Brief: Print, in exact form, the lines below from the one containing "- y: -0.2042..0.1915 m" through the one containing "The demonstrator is", and omit all others.

BEGIN

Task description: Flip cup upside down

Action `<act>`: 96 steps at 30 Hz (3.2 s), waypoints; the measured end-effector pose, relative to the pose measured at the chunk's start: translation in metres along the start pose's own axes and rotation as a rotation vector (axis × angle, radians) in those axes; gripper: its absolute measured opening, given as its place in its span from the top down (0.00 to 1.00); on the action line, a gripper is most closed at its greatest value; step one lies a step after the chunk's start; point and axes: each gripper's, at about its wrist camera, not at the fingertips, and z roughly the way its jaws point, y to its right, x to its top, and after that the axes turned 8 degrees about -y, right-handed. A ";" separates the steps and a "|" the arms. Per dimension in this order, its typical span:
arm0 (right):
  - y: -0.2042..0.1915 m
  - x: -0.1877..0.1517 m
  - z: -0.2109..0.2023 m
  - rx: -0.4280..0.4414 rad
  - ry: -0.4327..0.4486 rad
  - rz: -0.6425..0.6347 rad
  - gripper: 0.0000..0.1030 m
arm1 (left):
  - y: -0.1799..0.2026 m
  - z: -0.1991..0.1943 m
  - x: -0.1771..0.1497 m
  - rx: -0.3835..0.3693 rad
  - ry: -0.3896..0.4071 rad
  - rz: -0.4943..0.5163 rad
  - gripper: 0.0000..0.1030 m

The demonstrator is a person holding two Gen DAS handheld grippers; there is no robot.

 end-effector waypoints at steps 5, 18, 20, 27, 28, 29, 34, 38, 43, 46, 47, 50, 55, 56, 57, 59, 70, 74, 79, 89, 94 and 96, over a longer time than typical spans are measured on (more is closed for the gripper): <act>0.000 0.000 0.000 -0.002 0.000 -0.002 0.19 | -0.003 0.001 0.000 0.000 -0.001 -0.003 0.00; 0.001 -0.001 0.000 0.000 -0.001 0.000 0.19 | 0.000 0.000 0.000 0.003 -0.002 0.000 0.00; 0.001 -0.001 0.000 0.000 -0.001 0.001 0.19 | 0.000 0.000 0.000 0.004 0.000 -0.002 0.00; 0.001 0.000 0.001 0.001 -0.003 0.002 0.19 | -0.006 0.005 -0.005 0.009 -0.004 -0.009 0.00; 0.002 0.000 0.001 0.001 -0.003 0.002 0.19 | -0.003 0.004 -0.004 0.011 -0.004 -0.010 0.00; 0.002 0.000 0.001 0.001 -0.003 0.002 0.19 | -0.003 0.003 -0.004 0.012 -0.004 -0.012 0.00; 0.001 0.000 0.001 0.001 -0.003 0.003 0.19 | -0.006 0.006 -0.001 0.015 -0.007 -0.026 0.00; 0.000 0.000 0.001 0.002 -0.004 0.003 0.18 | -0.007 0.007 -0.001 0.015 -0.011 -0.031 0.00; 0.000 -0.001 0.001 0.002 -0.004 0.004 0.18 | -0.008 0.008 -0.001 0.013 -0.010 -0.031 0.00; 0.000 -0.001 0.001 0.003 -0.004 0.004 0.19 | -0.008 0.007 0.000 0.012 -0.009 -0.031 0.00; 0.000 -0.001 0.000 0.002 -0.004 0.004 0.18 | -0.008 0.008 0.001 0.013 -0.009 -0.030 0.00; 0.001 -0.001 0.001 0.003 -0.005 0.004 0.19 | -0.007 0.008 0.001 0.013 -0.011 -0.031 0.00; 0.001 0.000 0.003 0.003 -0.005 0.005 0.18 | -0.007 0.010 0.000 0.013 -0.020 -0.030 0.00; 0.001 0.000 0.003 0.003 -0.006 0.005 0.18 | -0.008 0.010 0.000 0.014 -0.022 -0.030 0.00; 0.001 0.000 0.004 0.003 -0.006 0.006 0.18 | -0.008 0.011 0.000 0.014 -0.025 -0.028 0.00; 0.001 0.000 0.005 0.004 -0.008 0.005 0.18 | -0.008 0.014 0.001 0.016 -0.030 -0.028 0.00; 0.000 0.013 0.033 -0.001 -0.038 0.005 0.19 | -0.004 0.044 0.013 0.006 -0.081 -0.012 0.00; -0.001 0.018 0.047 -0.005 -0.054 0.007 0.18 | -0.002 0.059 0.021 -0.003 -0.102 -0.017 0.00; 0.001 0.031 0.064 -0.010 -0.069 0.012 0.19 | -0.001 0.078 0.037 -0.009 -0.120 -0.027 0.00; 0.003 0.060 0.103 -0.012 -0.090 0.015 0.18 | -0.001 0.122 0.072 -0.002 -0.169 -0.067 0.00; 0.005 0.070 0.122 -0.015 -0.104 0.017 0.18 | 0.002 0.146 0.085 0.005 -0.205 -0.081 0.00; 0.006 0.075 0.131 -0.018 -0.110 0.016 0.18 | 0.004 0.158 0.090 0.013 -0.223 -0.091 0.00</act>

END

Task result:
  - y: -0.2042..0.1915 m
  - x: -0.1877..0.1517 m
  - z: -0.2109..0.2023 m
  - rx: -0.4280..0.4414 rad
  - ry: -0.4327..0.4486 rad
  - rz: -0.6425..0.6347 rad
  - gripper: 0.0000..0.1030 m
arm1 (left):
  - y: -0.1799..0.2026 m
  - z: -0.1991..0.1943 m
  - x: -0.1771..0.1497 m
  - rx: -0.3835..0.3693 rad
  - ry: -0.3896..0.4071 rad
  - rz: -0.4943..0.5163 rad
  - gripper: 0.0000..0.1030 m

The demonstrator is a person holding two Gen DAS handheld grippers; there is no robot.

Nothing else is required to complete the output.